GRAND RAPIDS, Mich. (WOOD) — A fighter pilot from Grand Rapids who fought in World War II is just days away from his 100th birthday.

First Lieutenant Gerald Graham served in the 339th Fighter Group, 505th Fighter Squadron, and flew for the U.S. Army from a British air base near Cambridge.

Graham will turn 100 on Nov. 21 and still lives in his hometown with his wife.

“I flew 67 missions,” Graham said. “I enlisted in August of ‘42 and I was not discharged, I was put on inactive in May of ‘45.”

He flew his P-51D, the Mary Lee, named after the woman he would marry.

Graham enlisted in the Army to become a pilot without knowing much about planes or flying and qualified for an aviation cadet program.   

“When I was young an airplane was still rare,” Graham said.

He continues to feel grateful knowing he made it home when so many did not.

“I’ve been shot at, I don’t (know), thousands of times,” Graham said. “My airplane was never struck one time and I’d been looking at this and thought, ‘a bird couldn’t fly through there.’ Never a dent or a scratch.”

First Lieutenant Gerald Graham served in the 339th Fighter Group, 505th Fighter Squadron. (courtesy)

Shortly before D-Day, Graham and a friend were sent to London for leave. They learned about the invasion after seeing a driver holding up a newspaper.

“It said ‘Invasion’ and here we were in London,” Graham said. “So my buddy and I, we ran back to the hotel, got our stuff, got on the train.”

He made it back to fly his plane on the next mission. Graham’s role was to escort bombers to their targets.

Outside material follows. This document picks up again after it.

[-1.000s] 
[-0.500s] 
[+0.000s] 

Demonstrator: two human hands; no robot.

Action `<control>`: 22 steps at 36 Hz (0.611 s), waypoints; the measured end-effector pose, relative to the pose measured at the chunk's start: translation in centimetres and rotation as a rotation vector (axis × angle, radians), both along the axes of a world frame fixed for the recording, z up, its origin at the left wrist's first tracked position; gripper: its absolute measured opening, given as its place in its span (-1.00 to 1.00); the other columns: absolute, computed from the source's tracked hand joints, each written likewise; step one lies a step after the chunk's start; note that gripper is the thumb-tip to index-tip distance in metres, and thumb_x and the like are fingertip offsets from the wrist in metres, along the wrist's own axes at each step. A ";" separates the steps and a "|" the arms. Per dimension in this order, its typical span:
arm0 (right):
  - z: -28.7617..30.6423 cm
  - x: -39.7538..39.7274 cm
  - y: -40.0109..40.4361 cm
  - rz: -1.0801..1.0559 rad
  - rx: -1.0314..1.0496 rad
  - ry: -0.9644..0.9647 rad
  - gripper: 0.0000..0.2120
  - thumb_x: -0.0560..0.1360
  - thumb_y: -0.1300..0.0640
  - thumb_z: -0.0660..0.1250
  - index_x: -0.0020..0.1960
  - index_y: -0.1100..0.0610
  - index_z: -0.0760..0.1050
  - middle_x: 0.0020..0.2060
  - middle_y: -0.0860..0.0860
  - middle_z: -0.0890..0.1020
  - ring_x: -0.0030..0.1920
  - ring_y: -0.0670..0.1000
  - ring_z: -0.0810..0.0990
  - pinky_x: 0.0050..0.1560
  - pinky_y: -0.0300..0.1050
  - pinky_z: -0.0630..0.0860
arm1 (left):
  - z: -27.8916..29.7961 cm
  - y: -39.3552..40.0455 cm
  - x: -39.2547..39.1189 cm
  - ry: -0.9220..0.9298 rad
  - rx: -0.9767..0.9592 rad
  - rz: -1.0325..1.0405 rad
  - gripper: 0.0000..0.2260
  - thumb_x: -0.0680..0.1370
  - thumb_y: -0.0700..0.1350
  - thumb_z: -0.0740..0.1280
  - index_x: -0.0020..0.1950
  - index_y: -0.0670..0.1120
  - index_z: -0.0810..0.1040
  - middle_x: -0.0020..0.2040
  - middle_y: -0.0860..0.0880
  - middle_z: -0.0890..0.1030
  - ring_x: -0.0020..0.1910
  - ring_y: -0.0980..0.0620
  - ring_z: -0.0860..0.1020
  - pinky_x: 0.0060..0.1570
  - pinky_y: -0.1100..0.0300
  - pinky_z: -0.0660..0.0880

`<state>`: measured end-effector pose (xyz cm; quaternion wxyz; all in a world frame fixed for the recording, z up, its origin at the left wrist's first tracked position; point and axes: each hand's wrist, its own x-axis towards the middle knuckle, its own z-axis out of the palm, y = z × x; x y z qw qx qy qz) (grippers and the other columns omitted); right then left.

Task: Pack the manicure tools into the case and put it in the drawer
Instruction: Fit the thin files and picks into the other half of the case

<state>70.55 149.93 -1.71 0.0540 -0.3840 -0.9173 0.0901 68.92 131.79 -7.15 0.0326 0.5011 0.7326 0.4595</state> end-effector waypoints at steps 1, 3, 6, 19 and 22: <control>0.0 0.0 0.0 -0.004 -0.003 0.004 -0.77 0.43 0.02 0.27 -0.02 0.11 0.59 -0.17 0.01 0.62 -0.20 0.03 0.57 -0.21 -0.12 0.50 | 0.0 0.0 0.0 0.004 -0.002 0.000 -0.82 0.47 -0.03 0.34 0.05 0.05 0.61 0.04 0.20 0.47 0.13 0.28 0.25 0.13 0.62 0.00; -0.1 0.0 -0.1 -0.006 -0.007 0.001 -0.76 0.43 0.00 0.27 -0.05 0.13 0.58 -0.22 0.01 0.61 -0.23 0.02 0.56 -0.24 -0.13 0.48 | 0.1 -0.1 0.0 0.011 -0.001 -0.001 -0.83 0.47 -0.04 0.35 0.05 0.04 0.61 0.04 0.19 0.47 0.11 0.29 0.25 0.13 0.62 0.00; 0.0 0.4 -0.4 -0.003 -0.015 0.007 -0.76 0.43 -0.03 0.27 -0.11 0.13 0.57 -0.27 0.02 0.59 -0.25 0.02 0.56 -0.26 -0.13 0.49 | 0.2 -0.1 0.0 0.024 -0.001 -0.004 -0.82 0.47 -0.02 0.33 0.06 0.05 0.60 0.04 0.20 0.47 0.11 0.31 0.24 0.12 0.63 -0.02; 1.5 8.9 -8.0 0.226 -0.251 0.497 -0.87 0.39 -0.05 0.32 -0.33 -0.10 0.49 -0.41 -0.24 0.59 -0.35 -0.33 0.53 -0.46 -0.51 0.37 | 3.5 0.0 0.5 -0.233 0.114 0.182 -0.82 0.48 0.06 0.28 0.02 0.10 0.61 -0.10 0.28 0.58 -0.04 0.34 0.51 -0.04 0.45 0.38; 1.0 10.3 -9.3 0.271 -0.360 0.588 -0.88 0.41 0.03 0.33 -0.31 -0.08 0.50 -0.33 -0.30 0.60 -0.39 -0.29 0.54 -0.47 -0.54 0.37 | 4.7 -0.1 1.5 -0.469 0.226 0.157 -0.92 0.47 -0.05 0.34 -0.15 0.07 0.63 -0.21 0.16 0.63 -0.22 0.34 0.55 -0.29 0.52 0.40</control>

“We’d have one squadron above, one on each side protecting them as they’re going in and the Germans would be, you know, they knew we were coming. There’s spotters,” Graham said.

As the war was winding down the Army made him inactive — with a need for fewer pilots — and transferred him back to the U.S.

Graham still remembers where he was when the war was officially over.

“I was based at a base in Dalhart, Texas, and of course a big announcement we knew that right away,” Graham said. “Everything stood still.”